• _WORK ITEM_: Lines to return, exactly: from the line with "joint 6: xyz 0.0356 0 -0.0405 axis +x" to the line with "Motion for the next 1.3" in the entries below, both included.
------ SOURCE DATA ------
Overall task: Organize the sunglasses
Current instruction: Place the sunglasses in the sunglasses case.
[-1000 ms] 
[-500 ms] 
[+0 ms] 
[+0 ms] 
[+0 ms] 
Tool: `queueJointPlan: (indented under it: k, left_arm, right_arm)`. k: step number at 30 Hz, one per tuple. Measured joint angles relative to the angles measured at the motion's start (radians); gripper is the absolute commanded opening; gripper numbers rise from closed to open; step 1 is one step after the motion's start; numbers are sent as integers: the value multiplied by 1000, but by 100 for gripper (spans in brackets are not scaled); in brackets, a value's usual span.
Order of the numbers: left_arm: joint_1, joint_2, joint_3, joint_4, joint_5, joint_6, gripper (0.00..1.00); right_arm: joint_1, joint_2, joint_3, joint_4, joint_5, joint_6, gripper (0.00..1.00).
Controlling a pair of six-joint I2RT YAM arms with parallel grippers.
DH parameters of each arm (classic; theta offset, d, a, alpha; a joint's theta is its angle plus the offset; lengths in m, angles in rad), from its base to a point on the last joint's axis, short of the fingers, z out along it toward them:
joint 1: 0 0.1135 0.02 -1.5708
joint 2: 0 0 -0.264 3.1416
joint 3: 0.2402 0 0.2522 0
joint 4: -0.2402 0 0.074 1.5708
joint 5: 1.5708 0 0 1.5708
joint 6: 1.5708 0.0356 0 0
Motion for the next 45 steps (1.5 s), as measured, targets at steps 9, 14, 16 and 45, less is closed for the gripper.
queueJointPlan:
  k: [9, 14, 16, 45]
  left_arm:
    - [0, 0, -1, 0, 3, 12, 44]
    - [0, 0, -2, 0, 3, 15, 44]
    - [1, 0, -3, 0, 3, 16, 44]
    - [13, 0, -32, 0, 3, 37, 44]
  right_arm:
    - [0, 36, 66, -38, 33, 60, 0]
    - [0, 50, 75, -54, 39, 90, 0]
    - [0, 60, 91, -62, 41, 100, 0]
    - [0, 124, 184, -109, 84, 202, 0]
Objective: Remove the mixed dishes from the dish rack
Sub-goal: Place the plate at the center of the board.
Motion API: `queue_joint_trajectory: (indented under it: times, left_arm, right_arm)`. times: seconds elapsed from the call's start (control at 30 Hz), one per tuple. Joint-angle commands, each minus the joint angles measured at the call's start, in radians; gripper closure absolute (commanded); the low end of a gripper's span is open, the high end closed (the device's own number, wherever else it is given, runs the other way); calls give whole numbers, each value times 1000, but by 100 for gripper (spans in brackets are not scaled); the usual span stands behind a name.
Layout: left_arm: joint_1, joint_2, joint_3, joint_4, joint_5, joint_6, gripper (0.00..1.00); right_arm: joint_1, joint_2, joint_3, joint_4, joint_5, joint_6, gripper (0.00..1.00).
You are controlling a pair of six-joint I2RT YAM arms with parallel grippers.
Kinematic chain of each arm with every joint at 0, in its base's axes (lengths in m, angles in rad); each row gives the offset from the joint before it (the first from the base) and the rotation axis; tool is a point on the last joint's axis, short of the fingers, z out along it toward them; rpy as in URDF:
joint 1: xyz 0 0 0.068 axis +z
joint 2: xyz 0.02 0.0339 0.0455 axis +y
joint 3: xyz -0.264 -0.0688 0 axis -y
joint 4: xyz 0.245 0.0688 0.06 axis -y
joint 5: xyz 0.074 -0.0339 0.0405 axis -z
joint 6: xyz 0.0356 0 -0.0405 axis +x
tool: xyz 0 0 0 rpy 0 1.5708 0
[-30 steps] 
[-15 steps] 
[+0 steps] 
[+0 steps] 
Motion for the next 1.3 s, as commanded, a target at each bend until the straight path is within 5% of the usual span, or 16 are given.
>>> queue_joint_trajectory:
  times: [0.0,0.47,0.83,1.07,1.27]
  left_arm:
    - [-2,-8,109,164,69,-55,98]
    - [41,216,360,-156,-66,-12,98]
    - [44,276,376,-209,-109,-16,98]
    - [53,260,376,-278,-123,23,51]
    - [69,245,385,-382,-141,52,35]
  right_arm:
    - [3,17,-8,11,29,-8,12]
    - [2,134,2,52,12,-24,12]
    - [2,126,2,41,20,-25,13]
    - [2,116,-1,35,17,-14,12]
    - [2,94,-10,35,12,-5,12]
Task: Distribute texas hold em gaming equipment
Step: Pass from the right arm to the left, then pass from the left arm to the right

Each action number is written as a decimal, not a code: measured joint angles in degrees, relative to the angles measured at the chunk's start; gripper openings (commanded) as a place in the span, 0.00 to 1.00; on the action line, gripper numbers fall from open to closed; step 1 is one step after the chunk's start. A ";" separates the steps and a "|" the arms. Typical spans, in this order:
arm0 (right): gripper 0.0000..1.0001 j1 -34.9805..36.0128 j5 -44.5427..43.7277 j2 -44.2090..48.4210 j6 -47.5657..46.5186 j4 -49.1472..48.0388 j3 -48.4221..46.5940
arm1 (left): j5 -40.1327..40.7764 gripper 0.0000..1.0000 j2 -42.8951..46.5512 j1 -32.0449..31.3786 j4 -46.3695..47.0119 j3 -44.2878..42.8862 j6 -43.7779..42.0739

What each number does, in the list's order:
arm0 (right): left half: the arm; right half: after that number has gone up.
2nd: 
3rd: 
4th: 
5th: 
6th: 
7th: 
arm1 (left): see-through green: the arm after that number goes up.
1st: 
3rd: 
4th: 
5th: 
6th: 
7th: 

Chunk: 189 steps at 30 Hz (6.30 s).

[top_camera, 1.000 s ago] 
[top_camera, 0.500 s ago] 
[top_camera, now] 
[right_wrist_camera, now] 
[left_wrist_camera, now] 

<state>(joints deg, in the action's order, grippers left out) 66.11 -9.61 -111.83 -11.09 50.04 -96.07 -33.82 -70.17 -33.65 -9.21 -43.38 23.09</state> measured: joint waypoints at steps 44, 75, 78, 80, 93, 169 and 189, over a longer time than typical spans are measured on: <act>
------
• _TASK ANSWER_:
joint 6: xyz 0.0356 0 -0.0405 axis +x
tool: xyz 0 0 0 rpy 0 1.5708 0
[-30 steps] 
[-15 steps] 
[+0 steps] 
[+0 steps] 
Motion for the next 1.3 s, as commanded, a target at each bend until the straight path is within 5% of the usual span, or 16 are given.

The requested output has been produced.